The Pentium Chronicles: The People, Passion, and Politics Behind Intel's Landmark Chips (Practitioners)

Page 21

by Robert P. Colwell

Figure 4.2. Project tracking extrapolation as of 1991.

The Experiment. Still, Randy was concerned. Why did a constant inflation factor seem to be built into the estimate of effort remaining? Unless we understood where that inflation was coming from, we could not be sure it would remain linear. It just seemed somehow counterintuitive that so many people were discovering new work at a substantial fraction of the rate at which they were finishing existing work. Surely we could do a better estimation job if we put our minds to it.

Randy decided to experiment. He spent a week or two working with all the design supervisors, showing them the overall rollups and the inflation factor, soliciting their inputs on its source and asking them to rethink the methods they were using when creating their estimates of work remaining. One hypothesis was that the engineers were only looking ahead one task at a time, consistently underestimating each task by the same amount. Perhaps all they needed was to extend their planning horizons. If we could get all of them to cast their nets more widely and to apply the fudge factors that the data had implied so far, perhaps we could remove the inflation once and for all.

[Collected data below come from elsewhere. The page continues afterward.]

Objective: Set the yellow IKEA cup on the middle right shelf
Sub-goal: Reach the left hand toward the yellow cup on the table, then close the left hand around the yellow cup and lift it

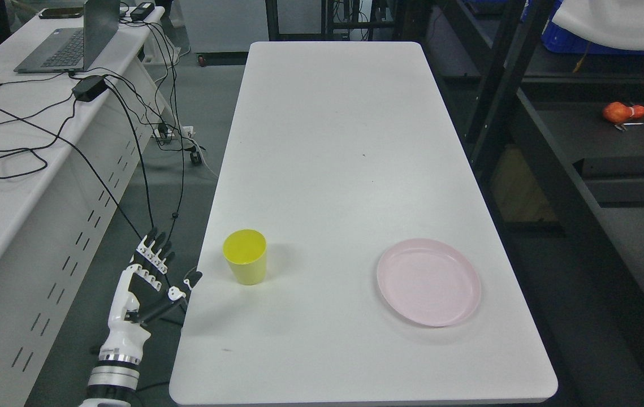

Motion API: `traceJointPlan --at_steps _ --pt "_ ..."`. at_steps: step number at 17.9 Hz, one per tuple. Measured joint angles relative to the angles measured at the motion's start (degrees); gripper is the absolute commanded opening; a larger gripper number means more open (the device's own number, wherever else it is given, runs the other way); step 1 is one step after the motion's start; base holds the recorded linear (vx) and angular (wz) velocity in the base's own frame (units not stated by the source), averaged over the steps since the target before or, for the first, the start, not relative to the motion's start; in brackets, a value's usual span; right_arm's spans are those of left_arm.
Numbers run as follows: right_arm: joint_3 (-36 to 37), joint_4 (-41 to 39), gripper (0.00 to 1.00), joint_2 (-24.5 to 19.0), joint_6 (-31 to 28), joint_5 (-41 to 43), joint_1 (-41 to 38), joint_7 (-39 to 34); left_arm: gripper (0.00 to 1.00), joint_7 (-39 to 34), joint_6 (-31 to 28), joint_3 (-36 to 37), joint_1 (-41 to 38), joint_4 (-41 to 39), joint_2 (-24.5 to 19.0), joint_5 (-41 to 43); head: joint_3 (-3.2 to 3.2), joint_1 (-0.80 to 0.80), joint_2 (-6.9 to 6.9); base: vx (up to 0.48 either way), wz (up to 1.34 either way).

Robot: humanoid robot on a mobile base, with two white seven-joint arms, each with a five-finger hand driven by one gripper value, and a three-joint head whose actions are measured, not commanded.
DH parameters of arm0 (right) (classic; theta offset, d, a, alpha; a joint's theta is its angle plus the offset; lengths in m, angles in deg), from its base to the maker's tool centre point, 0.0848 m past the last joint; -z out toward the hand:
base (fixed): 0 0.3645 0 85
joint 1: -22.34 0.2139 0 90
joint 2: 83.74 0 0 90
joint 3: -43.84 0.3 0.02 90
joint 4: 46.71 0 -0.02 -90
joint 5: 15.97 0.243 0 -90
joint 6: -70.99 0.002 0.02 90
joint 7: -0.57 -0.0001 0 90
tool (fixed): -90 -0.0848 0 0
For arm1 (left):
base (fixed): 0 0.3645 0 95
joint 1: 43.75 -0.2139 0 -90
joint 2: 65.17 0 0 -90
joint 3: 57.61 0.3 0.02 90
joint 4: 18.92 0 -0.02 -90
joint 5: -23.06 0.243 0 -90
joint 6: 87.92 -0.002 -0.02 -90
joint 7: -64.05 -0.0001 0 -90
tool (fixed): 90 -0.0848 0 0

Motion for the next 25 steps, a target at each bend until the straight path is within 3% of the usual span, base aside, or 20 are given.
traceJointPlan --at_steps 13,18,25 --pt "0.0 0.0 0.99 0.0 0.0 0.0 0.0 0.0 0.99 2.9 -5.7 4.6 5.5 5.5 0.0 -3.3 0.0 0.0 0.0 0.0 0.0" --pt "0.0 0.0 0.99 0.0 0.0 0.0 0.0 0.0 0.99 2.9 -10.7 4.1 8.9 8.4 0.0 -3.3 0.0 0.0 0.0 0.0 0.0" --pt "0.0 0.0 0.99 0.0 0.0 0.0 0.0 0.0 0.99 3.2 -11.6 5.2 11.5 10.7 0.0 -1.2 0.0 0.0 0.0 0.0 0.0"
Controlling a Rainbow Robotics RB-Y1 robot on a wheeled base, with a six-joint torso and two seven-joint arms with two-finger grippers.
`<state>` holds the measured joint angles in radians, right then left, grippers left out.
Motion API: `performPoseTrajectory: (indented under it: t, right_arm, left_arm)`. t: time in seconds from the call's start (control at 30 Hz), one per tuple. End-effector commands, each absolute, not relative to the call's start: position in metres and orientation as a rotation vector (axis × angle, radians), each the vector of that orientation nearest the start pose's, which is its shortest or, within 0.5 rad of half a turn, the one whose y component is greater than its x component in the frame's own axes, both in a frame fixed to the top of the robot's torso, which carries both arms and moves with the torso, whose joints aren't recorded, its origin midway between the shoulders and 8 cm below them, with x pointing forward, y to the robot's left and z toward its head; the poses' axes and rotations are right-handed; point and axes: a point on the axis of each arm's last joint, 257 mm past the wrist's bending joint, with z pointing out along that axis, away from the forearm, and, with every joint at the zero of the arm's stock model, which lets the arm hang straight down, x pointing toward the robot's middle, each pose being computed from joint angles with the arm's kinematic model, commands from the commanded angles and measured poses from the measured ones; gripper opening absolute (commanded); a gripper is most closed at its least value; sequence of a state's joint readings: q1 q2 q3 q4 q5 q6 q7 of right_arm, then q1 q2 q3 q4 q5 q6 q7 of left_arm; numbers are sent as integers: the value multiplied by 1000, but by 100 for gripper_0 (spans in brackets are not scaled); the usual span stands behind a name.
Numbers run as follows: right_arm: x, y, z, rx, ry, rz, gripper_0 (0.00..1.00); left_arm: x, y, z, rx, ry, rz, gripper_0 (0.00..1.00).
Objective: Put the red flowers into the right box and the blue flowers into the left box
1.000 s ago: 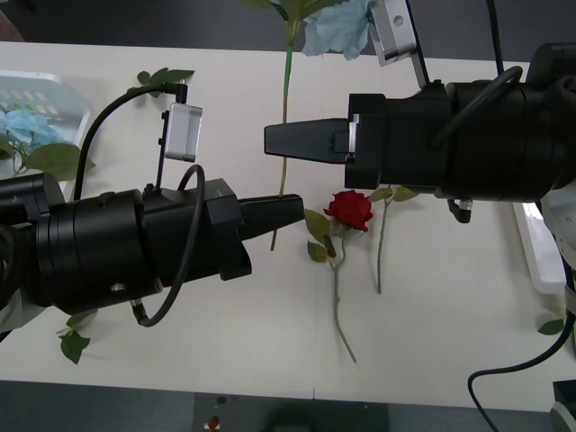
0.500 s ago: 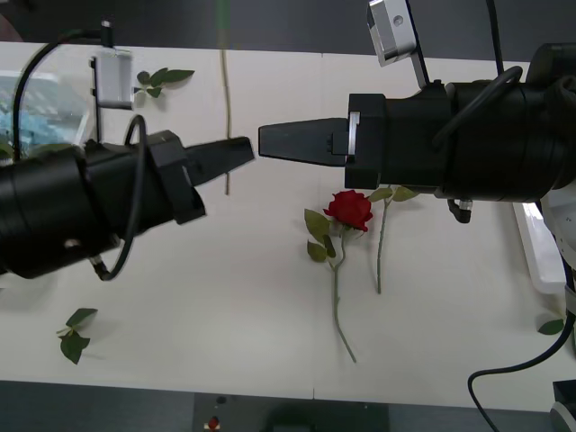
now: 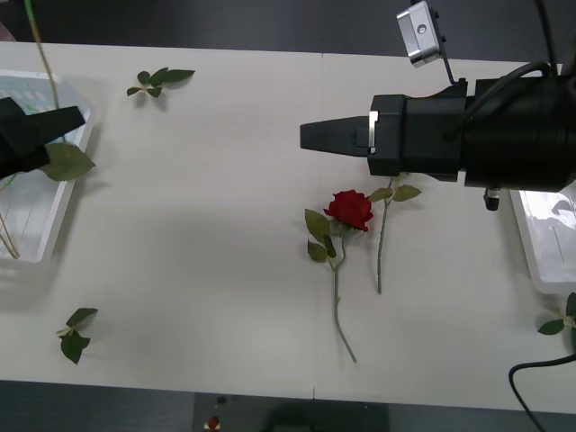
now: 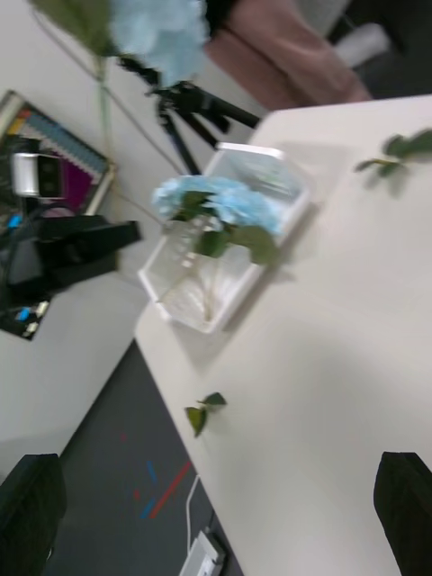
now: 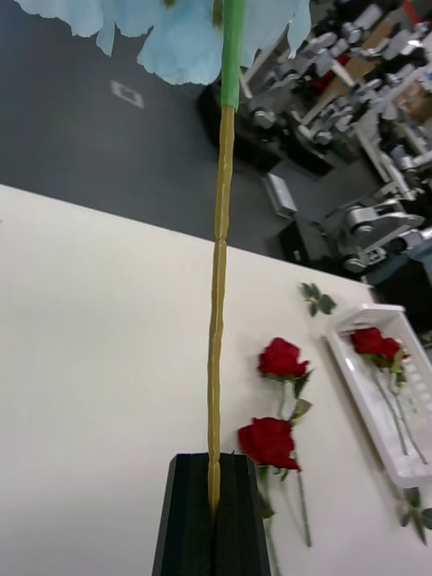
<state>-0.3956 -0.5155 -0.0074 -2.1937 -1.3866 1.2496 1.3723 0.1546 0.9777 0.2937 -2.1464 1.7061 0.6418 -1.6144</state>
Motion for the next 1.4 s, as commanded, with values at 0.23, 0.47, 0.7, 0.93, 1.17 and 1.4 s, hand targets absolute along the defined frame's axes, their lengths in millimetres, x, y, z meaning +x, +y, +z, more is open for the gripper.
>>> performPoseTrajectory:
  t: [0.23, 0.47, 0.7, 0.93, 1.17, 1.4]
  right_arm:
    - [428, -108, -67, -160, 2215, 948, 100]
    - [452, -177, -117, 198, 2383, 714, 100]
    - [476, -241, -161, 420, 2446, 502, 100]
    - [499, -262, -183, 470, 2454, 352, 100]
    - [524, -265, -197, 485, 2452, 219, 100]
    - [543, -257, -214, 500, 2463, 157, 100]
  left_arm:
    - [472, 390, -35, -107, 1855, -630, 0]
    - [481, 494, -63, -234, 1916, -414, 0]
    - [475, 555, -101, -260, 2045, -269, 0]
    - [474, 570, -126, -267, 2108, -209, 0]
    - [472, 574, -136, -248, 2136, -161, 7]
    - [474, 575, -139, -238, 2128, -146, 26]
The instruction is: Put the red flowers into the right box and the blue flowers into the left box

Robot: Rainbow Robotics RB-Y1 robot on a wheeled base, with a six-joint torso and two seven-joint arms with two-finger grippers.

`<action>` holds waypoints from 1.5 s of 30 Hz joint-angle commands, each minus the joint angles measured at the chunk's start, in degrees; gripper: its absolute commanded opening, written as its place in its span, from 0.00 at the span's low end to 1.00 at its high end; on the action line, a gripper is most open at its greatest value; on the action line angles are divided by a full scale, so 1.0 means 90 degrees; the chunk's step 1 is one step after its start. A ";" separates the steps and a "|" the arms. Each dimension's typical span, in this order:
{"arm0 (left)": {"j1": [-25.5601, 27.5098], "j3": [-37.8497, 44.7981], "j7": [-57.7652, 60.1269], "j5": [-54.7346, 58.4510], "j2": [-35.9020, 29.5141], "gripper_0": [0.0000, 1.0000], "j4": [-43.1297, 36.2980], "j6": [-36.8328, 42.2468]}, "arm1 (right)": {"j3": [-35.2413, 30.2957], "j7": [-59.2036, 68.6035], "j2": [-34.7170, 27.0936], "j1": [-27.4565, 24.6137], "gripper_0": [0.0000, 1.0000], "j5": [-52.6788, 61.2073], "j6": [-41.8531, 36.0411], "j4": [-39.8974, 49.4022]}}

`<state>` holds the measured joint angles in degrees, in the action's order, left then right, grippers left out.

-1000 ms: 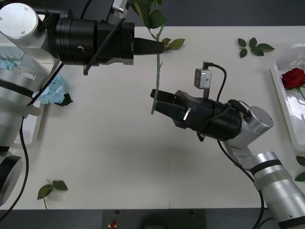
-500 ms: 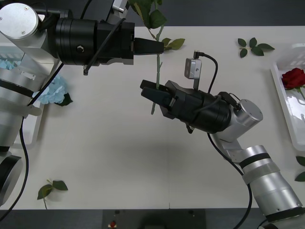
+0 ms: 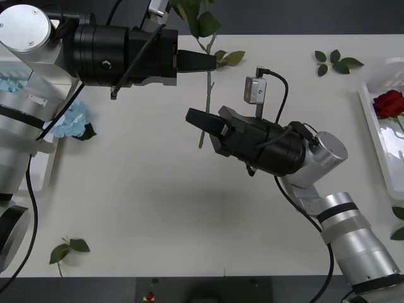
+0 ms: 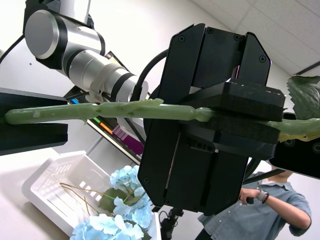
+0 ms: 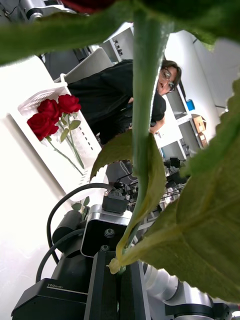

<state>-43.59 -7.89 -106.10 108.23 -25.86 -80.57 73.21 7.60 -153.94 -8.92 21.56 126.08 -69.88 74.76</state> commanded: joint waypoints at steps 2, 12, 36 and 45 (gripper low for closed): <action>-0.0010 0.0076 -0.0213 0.0064 -0.0106 0.43 -0.0120 -0.0019 | 0.0025 -0.0117 0.0112 0.0182 0.00 -0.0005 0.0098 0.0199; -0.0010 0.0076 -0.0213 0.0064 -0.0106 1.00 -0.0120 -0.0019 | 0.0005 -0.0117 0.0112 0.0202 0.00 -0.0005 0.0137 0.0199; 0.0165 0.0154 -0.0438 -0.0014 -0.0369 1.00 -0.0198 -0.0068 | -0.0473 0.0318 -0.1754 0.0671 0.00 -0.1070 0.0215 0.0189; 0.0283 0.0154 -0.2157 -0.0190 -0.1112 1.00 -0.0168 0.0108 | -0.0493 0.1949 -0.3336 0.1051 0.00 -0.2261 0.0645 0.0101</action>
<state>-41.58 -7.88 -121.60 106.53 -32.36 -80.57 73.24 3.36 -139.44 -34.65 28.98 107.82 -64.17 74.75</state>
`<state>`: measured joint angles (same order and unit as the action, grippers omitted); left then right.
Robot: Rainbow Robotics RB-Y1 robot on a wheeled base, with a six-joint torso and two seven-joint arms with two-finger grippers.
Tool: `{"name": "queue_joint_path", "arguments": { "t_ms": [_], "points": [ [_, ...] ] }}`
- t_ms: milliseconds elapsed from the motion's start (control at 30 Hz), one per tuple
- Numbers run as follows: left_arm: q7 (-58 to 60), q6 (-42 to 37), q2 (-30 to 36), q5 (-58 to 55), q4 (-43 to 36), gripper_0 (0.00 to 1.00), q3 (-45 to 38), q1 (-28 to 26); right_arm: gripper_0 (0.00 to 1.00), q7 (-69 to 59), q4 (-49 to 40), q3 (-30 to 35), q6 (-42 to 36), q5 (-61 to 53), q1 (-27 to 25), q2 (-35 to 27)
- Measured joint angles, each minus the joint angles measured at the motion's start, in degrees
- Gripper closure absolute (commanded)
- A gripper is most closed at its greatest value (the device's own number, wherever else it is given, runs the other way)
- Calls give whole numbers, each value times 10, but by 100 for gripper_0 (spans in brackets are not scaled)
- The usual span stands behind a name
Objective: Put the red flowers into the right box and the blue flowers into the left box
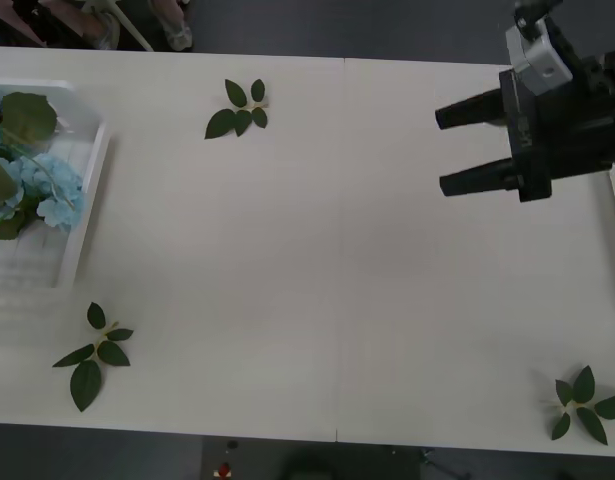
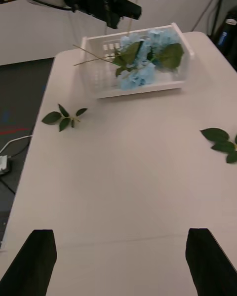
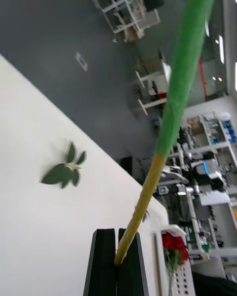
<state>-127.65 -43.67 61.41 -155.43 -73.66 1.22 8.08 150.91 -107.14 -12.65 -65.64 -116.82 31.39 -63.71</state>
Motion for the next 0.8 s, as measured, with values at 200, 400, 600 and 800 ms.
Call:
{"name": "queue_joint_path", "arguments": {
  "t_ms": [200, 400, 600, 800],
  "points": [
    [0, -5, 0, 0, 64, 100, 0, 0, 24, 53, 1, 20, -1, -18, -58, 12],
    [0, -5, 0, 0, 83, 88, 0, 0, 23, 51, 1, 29, -19, -40, -68, 16],
    [0, 0, 0, 0, 83, 12, 0, 0, 21, 51, 1, 29, -19, -96, -68, -33],
    [0, 0, 0, 0, 83, 0, 0, 0, 8, 51, 1, 29, -19, -115, -68, -67]
  ]
}}
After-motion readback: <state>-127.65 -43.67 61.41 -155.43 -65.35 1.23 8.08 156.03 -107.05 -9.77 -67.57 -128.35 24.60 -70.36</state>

After Randy’s exhortations, the team did indeed look harder and increment their fudge factors. The result was an immediate, noticeable, but not overwhelming increase in the estimated amount of project work remaining. Over the next few months, the new aggregate estimate of work remaining stayed relatively constant. The inflation seemed to have been vanquished.

But as you can see from Figure 4.3, relative to Figure 4.1 and Figure 4.2, the inflation was not really gone. It was just hidden by the artificially increased work estimates the experiment induced. In 1993, the inflation was back, and had picked up exactly where The Experiment had temporarily obscured it.

The Mystery of the Unchanging Curve. I have always thought it a little spooky that the accomplishment curve, which combines so much data estimated from so many people, would revert to its original shape after a perturbation like The Experiment. It suggests the presence of an intrinsic “blindness” factor with respect to estimating work remaining, and that this factor is reasonably common across people. If so, it probably stems from the same source that influences so many project management books, which almost always recommend that project planners strive mightily to create an accurate estimate and then double or triple it.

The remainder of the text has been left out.